» **DIRECTIONS**: Restate all entries word for word, minus pictures.

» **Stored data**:

• • • • • • •

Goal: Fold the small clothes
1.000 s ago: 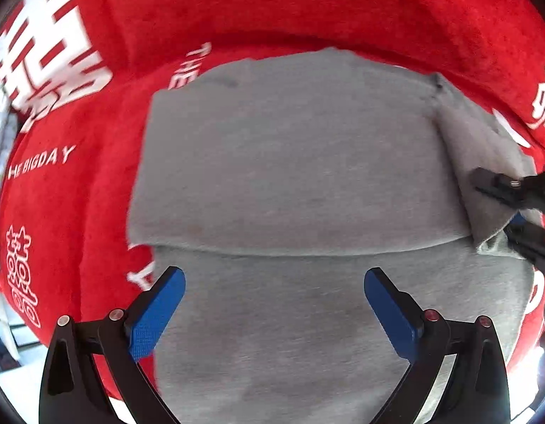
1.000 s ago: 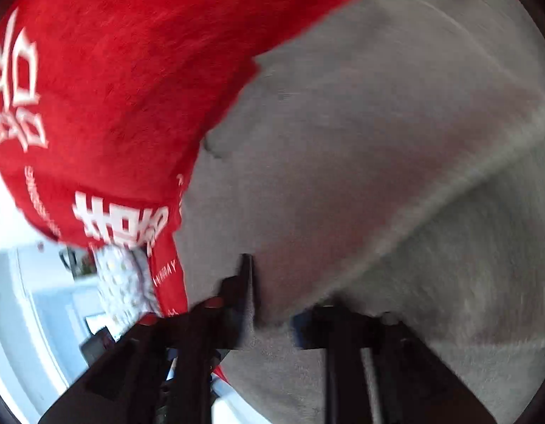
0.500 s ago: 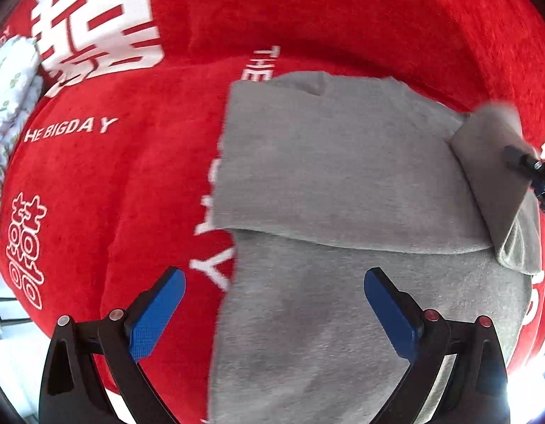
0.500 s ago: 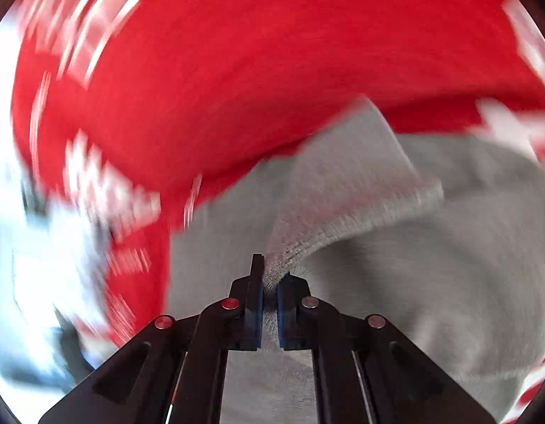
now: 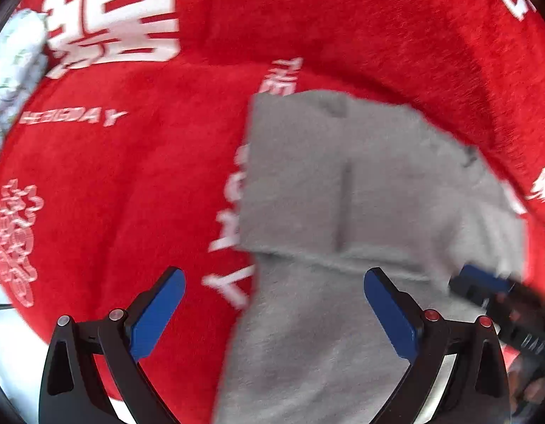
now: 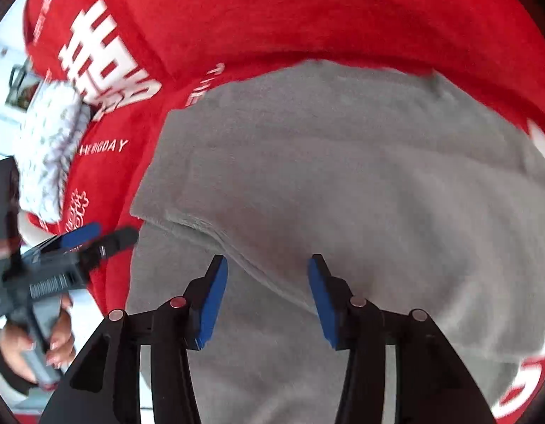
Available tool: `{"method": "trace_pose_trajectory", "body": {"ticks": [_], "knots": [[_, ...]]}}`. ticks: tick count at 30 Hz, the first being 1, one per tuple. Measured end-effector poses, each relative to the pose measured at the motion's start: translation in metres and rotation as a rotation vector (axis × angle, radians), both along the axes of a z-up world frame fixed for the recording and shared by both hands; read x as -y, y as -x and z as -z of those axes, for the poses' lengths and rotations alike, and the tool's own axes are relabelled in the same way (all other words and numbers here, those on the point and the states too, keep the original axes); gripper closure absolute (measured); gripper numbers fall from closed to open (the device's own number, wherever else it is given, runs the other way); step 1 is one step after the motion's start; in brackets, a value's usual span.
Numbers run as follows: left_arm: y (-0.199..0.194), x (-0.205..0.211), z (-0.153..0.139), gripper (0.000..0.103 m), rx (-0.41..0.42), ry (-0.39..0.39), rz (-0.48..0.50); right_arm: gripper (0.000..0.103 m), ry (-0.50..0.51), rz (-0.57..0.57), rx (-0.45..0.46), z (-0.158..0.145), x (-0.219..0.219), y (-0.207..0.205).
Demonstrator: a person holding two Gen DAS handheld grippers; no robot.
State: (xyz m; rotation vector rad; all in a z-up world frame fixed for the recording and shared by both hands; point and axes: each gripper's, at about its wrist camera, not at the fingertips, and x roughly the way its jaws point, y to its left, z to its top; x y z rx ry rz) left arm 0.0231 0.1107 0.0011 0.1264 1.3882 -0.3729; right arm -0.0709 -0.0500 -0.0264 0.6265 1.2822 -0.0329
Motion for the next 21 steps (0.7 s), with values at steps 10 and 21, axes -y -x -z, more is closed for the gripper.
{"method": "trace_pose_trajectory", "body": {"ticks": [10, 21], "knots": [[-0.015, 0.048, 0.029, 0.002, -0.097, 0.064, 0.032, 0.051, -0.294, 0.698, -0.008, 0.032, 0.118, 0.146], [0.000, 0.070, 0.038, 0.002, -0.013, -0.087, 0.082, 0.096, -0.172, 0.678, 0.011, 0.025, 0.156, 0.146]]}}
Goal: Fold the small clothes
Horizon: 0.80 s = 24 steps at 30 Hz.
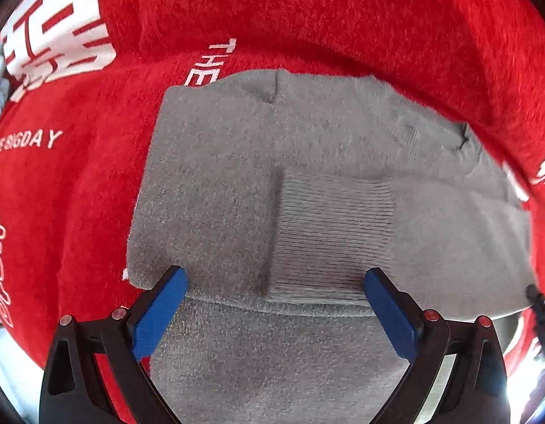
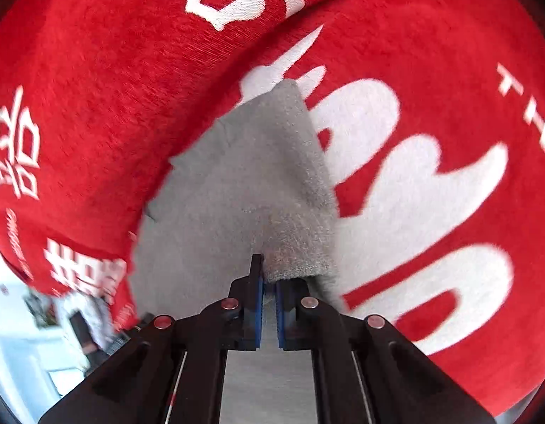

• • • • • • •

» **TASK RESPONSE**:
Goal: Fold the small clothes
1.000 s ago: 
1.000 s ago: 
0.500 s ago: 
0.500 s ago: 
now: 
now: 
Available tool: `{"method": "trace_pose_trajectory", "body": {"ticks": [_], "knots": [[_, ...]]}}`. ticks: tick count at 30 Hz, the first being 1, one per tuple. Measured end-effector poses, each relative to the pose measured at the motion's start: translation in metres and rotation as a rotation vector (axis × angle, radians), both along the axes of a z-up world frame fixed for the recording and shared by both hands; read x as -y, y as -x and z as -z of those axes, for the poses' lengths and rotations alike, and the tool's own axes are relabelled in the same way (all other words and numbers here, those on the point and the states too, keep the original axes); gripper closure absolute (measured); gripper numbers fall from closed to open (the device's own number, wherever else it is given, runs the other way); step 1 is one step after the motion's start; in brackets, a value's usual span.
Numbers run as follows: left_arm: y (-0.199..0.194), x (-0.205..0.211), z (-0.153..0.139), gripper (0.000..0.103 m), rx (-0.41..0.42), ry (-0.39..0.39), rz (-0.48..0.50); right_arm: gripper (0.000..0.103 m), ry (-0.50..0.51), rz (-0.57..0.57), rx (-0.45..0.46), z (-0.158..0.145), x (-0.219..0.219), y (-0.207..0.205).
Demonstrator: a person holding two Gen DAS handheld grippers; no robot.
State: (xyz m; rotation vector rad; all in a z-up world frame fixed for the recording and shared by both hands; point and axes: each gripper's, at about its wrist camera, not at the fingertips, and x roughly the way its jaws point, y to its left, z to its top; x y z rx ry rz) left arm 0.0231 0.1107 0.0011 0.1264 1.3882 -0.3729; right arm -0.0709 -0.0500 -0.0264 0.6265 1.2822 -0.0329
Motion for the next 21 steps (0.7 s), with values at steps 10 and 21, axes -y -x -z, more is closed for the gripper.
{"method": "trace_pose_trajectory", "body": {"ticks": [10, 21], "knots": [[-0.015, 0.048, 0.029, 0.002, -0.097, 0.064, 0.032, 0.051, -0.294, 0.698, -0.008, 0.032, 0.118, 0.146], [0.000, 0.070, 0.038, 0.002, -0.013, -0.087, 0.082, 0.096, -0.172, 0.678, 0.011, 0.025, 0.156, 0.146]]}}
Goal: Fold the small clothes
Horizon: 0.80 s = 24 steps at 30 Hz.

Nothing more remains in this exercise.